Молчание неба (Кожухова) - страница 31

И вот нет Пескова, большого, широкоплечего, в сером костюме, с мягким круглым лицом и большими губами, такого всегда оживленного, доброго и внимательного. Что-то было надежное, крепкое в его косых скулах, в этих пухлых губах, в его доброй усмешке. Он так и не успел написать своей главной книги, большого романа, как хотел, написал всего две-три книжки рассказов, но это, на мой взгляд, большой, настоящий писатель. Великий по духу, по облику, по цельности восприятия жизни, по запасу увиденного, передуманного. Ему оставалось лишь сесть, записать. И вот — не успел. Нет смерти, более страшной, чем смерть человека талантливого, не успевшего совершить свой писательский подвиг. Этой страшной смертью погиб мой друг Борис Глебович Песков. Он погиб на войне, разорванный прямым попаданием снаряда. А я, значащая так мало по сравнению с ним, жива. И не знаю того, что знал он, не умею того, что умел этот смелый, много думающий человек. Я даже забыла сейчас половину его наставлений. Мне приходится начинать все сначала, даже верить в себя.

Есть некий час — как сброшенная клажа:
Когда в себе гордыню укротим.
Час ученичества…

Я чувствую невозможность высказать все, что знаю, как прежде, стихами.

После гибели стольких людей, после фронта, войны, я не верю в стихи. Не в чужие — в свои стихи больше не верю.

16

Черти, куда задевали критерий?

Скоро год, как мы живем очень шумной, насыщенной разнообразными впечатлениями жизнью. Все надо услышать, увидеть, везде побывать, захватить! Обо всем надо крепко подумать.

Когда в середине недели нет клубных мероприятий в нашем собственном доме, мы разбредаемся по Москве кто куда. В Политехнический музей на вечер ленинградских поэтов. В Центральный Дом литераторов на обсуждение новой книги поэта Сергея Смирнова. В заводской клуб на чтение своих собственных стихов перед рабочими. На встречу с читателями в библиотеку. На выставку в Третьяковку. В театр. И просто к писателю в гости.

Зато в субботу, в клубный день, мы всегда дома.

В нашем маленьком институтском зале, говорят, некогда читали свои стихи Брюсов, Блок, Маяковский, Есенин. Поэтому мы с почтением смотрим на низкие потолки и стены, расписанные под восточный духан; своеобразная вершина творчества нашего коменданта. (Весною комендант сочиняет в высшие инстанции такие бумаги: «Ввиду предстоящего потепления институту грозит затопление…» И Федор Васильевич Гладков тайком показывает нам эти бумаги на заседании партбюро, громко фыркает и трясет седой головой, притопывает ногами.)

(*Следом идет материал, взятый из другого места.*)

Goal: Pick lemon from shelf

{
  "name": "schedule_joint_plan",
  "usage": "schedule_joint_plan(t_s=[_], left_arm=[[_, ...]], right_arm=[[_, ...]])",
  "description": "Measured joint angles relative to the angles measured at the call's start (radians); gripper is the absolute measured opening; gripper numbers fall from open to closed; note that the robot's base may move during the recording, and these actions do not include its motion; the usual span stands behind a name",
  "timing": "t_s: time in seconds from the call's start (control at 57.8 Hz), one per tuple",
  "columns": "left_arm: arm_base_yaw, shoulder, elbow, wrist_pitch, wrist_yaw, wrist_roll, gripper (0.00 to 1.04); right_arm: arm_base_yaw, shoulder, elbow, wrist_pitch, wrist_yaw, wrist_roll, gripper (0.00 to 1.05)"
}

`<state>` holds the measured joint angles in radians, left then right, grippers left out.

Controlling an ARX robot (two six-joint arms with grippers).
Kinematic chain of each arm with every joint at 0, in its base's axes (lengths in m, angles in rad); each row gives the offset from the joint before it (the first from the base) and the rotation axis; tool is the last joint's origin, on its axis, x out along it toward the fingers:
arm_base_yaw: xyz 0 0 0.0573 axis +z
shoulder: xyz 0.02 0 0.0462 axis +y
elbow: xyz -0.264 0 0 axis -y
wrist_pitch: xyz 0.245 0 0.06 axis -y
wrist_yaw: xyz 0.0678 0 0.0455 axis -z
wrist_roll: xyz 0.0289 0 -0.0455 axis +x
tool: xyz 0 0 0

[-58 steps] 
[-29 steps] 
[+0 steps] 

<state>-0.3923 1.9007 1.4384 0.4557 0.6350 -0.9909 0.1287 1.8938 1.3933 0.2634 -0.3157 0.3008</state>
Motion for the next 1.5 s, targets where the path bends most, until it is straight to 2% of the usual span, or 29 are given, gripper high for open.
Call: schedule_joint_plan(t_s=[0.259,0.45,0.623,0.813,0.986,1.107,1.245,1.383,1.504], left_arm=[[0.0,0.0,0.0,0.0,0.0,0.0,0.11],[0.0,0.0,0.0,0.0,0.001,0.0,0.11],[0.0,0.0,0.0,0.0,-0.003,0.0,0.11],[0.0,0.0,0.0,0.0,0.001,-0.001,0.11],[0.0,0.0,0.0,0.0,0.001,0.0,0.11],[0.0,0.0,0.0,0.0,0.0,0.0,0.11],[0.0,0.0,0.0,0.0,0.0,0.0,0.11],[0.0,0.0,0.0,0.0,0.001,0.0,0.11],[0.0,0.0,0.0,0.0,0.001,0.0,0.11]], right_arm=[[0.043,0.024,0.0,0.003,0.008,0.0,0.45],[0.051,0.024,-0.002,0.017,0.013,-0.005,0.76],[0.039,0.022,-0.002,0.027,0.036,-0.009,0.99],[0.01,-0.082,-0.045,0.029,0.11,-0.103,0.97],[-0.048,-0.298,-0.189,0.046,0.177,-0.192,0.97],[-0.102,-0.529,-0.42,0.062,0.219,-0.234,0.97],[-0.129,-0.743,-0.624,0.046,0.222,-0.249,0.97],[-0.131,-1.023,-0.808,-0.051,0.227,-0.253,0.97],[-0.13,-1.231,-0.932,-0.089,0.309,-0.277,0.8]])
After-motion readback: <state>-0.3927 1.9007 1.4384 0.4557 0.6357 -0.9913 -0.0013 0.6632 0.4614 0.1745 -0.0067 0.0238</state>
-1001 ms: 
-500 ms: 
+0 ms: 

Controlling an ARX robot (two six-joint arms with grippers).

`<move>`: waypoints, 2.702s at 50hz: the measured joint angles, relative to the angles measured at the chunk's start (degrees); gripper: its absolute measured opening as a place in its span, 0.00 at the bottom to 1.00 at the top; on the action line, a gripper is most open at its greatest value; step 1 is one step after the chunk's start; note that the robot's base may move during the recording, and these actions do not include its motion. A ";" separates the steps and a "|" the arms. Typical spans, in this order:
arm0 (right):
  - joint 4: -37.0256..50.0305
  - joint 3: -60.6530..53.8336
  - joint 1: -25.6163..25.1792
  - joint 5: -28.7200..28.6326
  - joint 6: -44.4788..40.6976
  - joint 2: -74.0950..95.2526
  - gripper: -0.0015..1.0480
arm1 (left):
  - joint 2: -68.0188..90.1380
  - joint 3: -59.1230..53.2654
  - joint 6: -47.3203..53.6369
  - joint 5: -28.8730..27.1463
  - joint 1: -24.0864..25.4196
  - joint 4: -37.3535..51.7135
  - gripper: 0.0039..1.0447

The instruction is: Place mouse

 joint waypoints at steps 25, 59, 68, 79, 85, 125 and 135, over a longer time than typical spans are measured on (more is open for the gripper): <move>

По субботам, в клубные дни, в этом зале наши общественные организации и кафедра творчества устраивают разнообразные литературные вечера. Например, сразу же после начала занятий состоялось нечто вроде концерта «Будьте знакомы!», на котором первокурсники рассказывали о себе и читали стихи. Потом была встреча с выпускниками, когда к нам пришли уже окончившие и широко печатающиеся прозаики и поэты, и тогда уже не мы читали стихи, а они. Был «Вечер одного стихотворения». Потом устраивались вечера, посвященные целиком творчеству какого-либо одного из наших институтских поэтов, наиболее интересного или наиболее спорного, и тогда готовилось целое «действо» с председательствующим, произносящим вступительное слово, с докладами руководителей творческих семинаров, с оппонентами и дежурными критиками. Иногда к нам приходят и большие писатели, «на огонек», на веселый шум, долетающий из раскрытых окон Дома Герцена, и тогда разгораются споры, накаляются страсти.